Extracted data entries
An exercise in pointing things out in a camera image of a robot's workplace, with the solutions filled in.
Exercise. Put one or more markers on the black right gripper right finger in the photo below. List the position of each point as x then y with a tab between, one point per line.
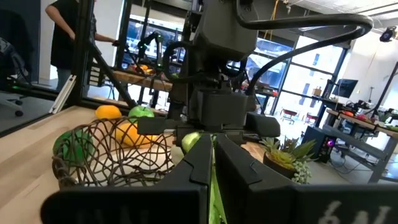
264	202

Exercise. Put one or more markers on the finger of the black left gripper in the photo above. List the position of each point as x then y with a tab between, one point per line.
154	125
264	124

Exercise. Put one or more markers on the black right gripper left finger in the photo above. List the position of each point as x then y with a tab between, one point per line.
174	199

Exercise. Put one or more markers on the green apple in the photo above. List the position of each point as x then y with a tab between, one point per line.
141	112

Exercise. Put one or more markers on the orange fruit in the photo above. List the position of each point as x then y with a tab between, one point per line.
107	112
130	135

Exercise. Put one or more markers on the green round fruit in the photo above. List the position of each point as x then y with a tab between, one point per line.
189	141

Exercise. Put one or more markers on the green celery stalk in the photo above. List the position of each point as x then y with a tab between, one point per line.
215	193

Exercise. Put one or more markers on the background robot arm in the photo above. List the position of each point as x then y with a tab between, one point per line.
149	43

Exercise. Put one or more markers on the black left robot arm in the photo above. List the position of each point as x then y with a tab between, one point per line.
224	28

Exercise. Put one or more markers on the red chair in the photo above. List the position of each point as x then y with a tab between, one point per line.
289	113
311	117

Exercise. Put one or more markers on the potted succulent plant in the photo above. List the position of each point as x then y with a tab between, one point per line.
286	158

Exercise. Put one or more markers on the background wooden table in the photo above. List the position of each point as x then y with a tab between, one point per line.
136	79

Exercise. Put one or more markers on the black computer tower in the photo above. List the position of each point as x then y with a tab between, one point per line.
320	144

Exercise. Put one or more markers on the small cardboard box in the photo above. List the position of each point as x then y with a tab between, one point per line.
317	92

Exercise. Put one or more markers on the white round plate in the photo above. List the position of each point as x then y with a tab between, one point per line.
102	171

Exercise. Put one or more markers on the green lime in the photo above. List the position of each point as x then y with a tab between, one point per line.
74	152

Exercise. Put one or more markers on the black computer monitor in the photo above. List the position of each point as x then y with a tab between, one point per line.
345	88

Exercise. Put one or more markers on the white aluminium bar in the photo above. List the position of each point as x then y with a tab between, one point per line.
63	93

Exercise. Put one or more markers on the wooden workbench with metal legs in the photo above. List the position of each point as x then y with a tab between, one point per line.
367	124

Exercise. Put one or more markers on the person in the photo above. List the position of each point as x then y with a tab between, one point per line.
62	37

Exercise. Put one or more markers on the black aluminium rig frame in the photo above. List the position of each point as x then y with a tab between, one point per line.
81	62

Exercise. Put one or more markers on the black ceiling-mounted camera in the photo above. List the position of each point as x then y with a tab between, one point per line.
388	34

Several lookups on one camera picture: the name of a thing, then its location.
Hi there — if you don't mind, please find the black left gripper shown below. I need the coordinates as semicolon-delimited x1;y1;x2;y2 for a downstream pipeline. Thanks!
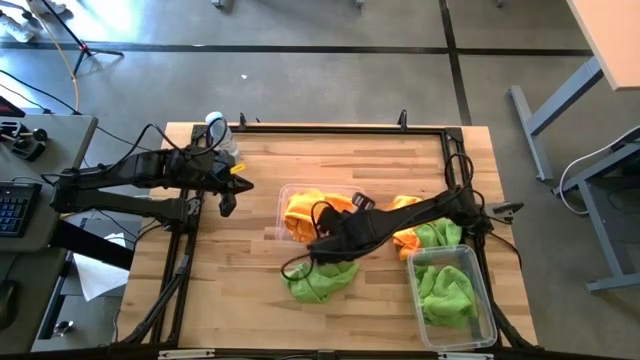
192;148;255;218

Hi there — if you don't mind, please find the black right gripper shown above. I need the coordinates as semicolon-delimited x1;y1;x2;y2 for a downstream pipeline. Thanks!
308;192;376;265

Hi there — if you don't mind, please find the small clear plastic bin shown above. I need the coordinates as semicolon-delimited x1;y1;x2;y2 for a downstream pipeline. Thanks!
275;183;369;246

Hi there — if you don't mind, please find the clear water bottle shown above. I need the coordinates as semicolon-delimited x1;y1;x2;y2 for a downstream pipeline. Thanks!
204;110;241;161

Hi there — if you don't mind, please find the large clear plastic bin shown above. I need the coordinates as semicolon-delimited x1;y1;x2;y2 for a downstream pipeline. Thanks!
404;243;499;350

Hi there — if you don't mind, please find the black desk crossbar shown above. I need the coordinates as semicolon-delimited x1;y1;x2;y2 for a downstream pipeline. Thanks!
48;219;136;272

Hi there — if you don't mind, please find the white paper sheet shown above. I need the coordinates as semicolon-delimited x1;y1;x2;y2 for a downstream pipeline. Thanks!
72;232;131;301

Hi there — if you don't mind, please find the grey side desk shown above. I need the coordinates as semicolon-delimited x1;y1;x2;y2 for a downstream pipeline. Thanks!
0;113;99;254

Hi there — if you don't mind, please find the grey metal desk leg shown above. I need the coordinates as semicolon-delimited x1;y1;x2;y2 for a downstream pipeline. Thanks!
507;56;605;182

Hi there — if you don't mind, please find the black tripod stand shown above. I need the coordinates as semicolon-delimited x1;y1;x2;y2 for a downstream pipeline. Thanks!
38;0;125;77

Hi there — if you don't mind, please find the black clamp tool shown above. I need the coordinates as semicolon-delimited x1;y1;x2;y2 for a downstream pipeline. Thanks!
0;119;50;163

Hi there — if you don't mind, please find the black keyboard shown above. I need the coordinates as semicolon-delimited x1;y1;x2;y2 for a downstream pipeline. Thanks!
0;182;44;239

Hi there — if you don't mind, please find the grey low desk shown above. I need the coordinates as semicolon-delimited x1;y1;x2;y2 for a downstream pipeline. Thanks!
0;248;71;355

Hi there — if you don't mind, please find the black red-edged device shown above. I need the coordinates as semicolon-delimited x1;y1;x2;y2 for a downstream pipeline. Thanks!
0;95;26;119

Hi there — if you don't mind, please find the black computer mouse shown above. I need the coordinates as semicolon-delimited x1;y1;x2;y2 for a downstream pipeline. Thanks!
0;279;20;331

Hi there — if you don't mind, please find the white floor object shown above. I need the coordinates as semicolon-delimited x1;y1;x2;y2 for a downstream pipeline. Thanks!
27;0;67;15
0;10;36;44

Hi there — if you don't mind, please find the light wooden desk top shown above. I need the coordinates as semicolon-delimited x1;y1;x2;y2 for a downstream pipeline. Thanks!
566;0;640;92

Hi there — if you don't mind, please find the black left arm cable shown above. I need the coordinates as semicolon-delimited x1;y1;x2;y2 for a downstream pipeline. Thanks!
102;117;231;171

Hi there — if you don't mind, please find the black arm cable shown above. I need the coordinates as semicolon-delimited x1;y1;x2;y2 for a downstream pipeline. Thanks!
280;152;524;282
102;117;231;171

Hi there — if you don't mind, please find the black aluminium table frame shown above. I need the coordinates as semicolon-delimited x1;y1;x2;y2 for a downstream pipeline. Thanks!
119;122;539;351

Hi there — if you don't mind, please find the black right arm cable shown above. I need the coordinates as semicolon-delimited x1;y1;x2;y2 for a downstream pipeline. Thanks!
280;152;524;282

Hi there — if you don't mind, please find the yellow floor cable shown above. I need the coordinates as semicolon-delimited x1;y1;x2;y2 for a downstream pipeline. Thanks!
29;9;81;115

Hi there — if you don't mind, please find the black floor cable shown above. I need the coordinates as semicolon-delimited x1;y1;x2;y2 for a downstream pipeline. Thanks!
0;68;160;155

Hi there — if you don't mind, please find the white cable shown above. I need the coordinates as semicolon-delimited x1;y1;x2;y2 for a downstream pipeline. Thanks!
556;127;640;217

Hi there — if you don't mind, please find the grey metal desk frame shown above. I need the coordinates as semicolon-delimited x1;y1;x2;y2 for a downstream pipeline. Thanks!
552;127;640;294

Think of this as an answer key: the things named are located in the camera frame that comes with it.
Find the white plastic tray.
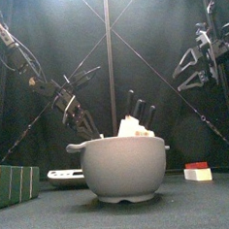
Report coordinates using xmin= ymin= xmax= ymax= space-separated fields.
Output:
xmin=46 ymin=166 xmax=88 ymax=191

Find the white crumpled cloth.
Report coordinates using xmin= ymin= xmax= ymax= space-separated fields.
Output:
xmin=115 ymin=113 xmax=156 ymax=141

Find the green box with white stripes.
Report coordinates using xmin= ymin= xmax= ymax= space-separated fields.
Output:
xmin=0 ymin=161 xmax=43 ymax=211

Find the red and white sushi piece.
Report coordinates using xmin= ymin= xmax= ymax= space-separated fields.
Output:
xmin=182 ymin=160 xmax=214 ymax=184

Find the diagonal frame brace rod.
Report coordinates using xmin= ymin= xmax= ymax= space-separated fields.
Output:
xmin=0 ymin=0 xmax=157 ymax=164
xmin=76 ymin=0 xmax=229 ymax=170

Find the black toy knife handle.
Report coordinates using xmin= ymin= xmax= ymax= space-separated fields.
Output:
xmin=131 ymin=99 xmax=144 ymax=120
xmin=138 ymin=99 xmax=148 ymax=126
xmin=124 ymin=88 xmax=137 ymax=117
xmin=144 ymin=105 xmax=158 ymax=131

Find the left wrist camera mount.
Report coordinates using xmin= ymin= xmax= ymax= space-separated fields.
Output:
xmin=62 ymin=65 xmax=104 ymax=91

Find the vertical metal frame pole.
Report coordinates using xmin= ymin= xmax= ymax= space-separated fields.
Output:
xmin=102 ymin=0 xmax=120 ymax=138

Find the grey ceramic bowl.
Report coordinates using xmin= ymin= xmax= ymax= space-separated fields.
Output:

(Instructions for the task): The answer should be a single number: how many lines in the records contain "things".

(Exercise output): 2